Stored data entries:
/---
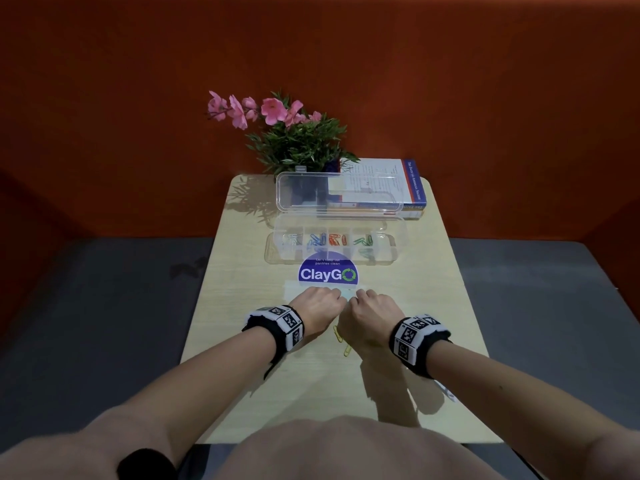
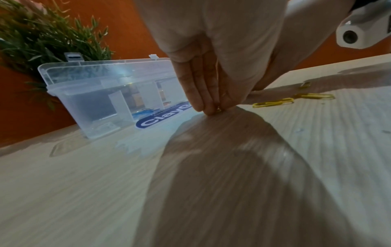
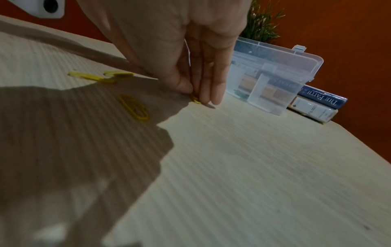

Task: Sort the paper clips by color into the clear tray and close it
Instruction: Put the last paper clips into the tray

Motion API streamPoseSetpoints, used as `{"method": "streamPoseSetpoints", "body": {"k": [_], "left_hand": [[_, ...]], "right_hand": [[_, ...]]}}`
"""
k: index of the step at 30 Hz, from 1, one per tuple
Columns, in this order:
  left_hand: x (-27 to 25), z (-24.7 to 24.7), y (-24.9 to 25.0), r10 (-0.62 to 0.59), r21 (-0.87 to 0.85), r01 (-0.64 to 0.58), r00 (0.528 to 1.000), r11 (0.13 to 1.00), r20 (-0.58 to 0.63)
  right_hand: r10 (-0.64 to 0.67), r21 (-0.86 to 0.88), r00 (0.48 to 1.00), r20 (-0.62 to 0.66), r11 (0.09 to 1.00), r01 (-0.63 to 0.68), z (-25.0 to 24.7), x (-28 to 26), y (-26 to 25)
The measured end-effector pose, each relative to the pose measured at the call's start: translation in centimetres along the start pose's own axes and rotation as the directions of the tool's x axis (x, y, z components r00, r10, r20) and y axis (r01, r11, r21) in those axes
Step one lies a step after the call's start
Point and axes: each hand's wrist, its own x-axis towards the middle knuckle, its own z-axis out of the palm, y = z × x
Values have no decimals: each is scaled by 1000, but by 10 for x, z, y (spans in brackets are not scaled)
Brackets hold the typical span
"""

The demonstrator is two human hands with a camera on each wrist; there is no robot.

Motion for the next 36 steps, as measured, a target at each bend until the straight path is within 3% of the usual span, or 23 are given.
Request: {"method": "streamPoseSetpoints", "body": {"k": [8,13,16,19,22,26,28,30,31,34,36], "left_hand": [[3,0,1,-8,-28,7,999,1000,-38],[3,1,-1,-27,-65,24,998,998,-57],[4,2,-1,-45,-99,37,995,994,-85],[5,3,-1,-62,-129,50,994,990,-94],[6,3,-2,-74,-145,60,993,988,-89],[9,5,-3,-83,-146,70,993,987,-85],[10,8,-3,-84,-127,73,993,989,-86],[12,10,-2,-86,-109,76,992,991,-93],[12,10,-2,-88,-111,77,991,991,-99],[12,6,-4,-132,-211,110,987,971,-95],[9,3,-9,-239,-384,187,966,904,-94]], "right_hand": [[137,303,990,-25,945,-123,4,1,13],[346,625,938,1,732,-270,9,4,38],[408,720,913,0,633,-283,14,0,43],[358,673,934,-19,695,-253,15,-7,35],[271,518,962,-45,829,-209,17,-10,24],[244,346,967,-71,916,-205,19,-5,15],[221,262,975,-34,943,-205,20,-3,10],[228,189,969,95,952,-242,20,-1,7],[232,222,963,134,941,-257,25,2,8],[218,228,976,23,949,-217,34,7,9],[323,432,943,-74,863,-262,29,4,16]]}}
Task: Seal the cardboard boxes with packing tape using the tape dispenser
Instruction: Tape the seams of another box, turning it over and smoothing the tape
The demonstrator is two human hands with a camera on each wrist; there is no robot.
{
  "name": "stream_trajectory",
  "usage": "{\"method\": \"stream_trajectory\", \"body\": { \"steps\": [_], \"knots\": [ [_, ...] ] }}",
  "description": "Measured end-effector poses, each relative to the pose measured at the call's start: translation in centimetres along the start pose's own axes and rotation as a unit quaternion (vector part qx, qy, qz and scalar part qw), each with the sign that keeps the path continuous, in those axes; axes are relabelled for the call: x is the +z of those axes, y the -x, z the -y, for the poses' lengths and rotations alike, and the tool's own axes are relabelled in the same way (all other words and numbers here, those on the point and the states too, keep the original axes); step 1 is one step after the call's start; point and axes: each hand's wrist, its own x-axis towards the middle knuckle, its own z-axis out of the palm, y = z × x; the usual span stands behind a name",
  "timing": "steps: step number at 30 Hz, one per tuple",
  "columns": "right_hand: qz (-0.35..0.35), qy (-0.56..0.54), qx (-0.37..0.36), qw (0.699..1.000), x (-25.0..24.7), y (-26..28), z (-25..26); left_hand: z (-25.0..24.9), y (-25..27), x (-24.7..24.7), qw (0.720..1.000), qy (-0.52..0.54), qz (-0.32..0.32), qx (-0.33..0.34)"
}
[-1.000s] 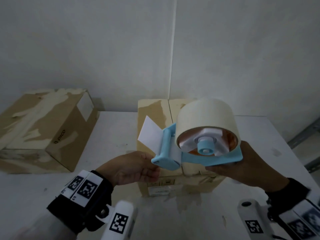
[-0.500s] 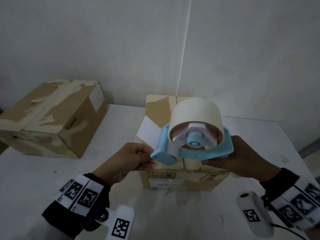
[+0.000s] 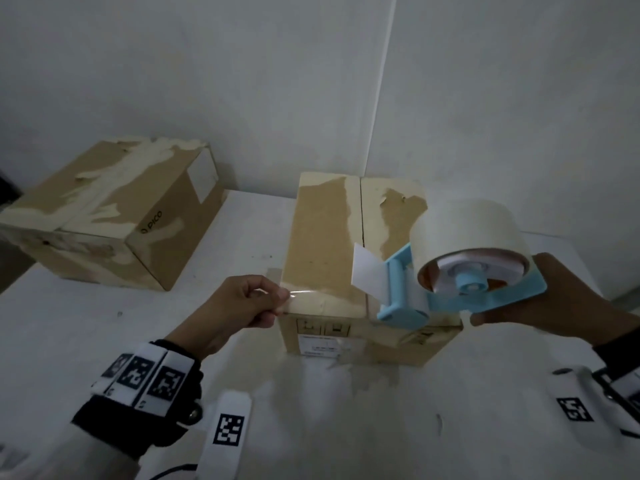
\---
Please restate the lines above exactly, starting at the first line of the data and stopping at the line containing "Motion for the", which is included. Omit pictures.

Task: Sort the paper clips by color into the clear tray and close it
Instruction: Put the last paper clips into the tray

Motion API streamPoseSetpoints, used as `{"method": "streamPoseSetpoints", "body": {"k": [_], "left_hand": [[_, ...]], "right_hand": [[_, ...]]}}`
"""
k: index of the step at 30 Hz, from 1, one per tuple
Columns, in this order:
  left_hand: x (-27 to 25), z (-24.7 to 24.7), y (-24.9 to 25.0), r10 (-0.62 to 0.59), r21 (-0.87 to 0.85), r01 (-0.64 to 0.58), r00 (0.528 to 1.000), r11 (0.13 to 1.00), r20 (-0.58 to 0.63)
  right_hand: r10 (-0.64 to 0.67), r21 (-0.86 to 0.88), r00 (0.48 to 1.00), r20 (-0.62 to 0.66), r11 (0.09 to 1.00), r01 (-0.63 to 0.68), z (-25.0 to 24.7), x (-28 to 26), y (-26 to 25)
The measured end-effector pose, each relative to the pose measured at the call's start: translation in centimetres along the start pose's own axes and rotation as the directions of the tool's x axis (x, y, z components r00, r10, r20) and y axis (r01, r11, r21) in those axes
Step one lies a step after the call's start
Point and axes: each hand's wrist, its own x-axis towards the middle knuckle, its own z-axis out of the palm, y = z × x
Values have no decimals: each is scaled by 1000, but by 10 for x, z, y (spans in brackets are not scaled)
Brackets hold the typical span
"""

The demonstrator is two human hands with a camera on each wrist; there is no robot.

Motion for the next 36 steps, as measured, a target at each bend until the straight path is within 3% of the usual span, or 23 are given.

No more output is expected here.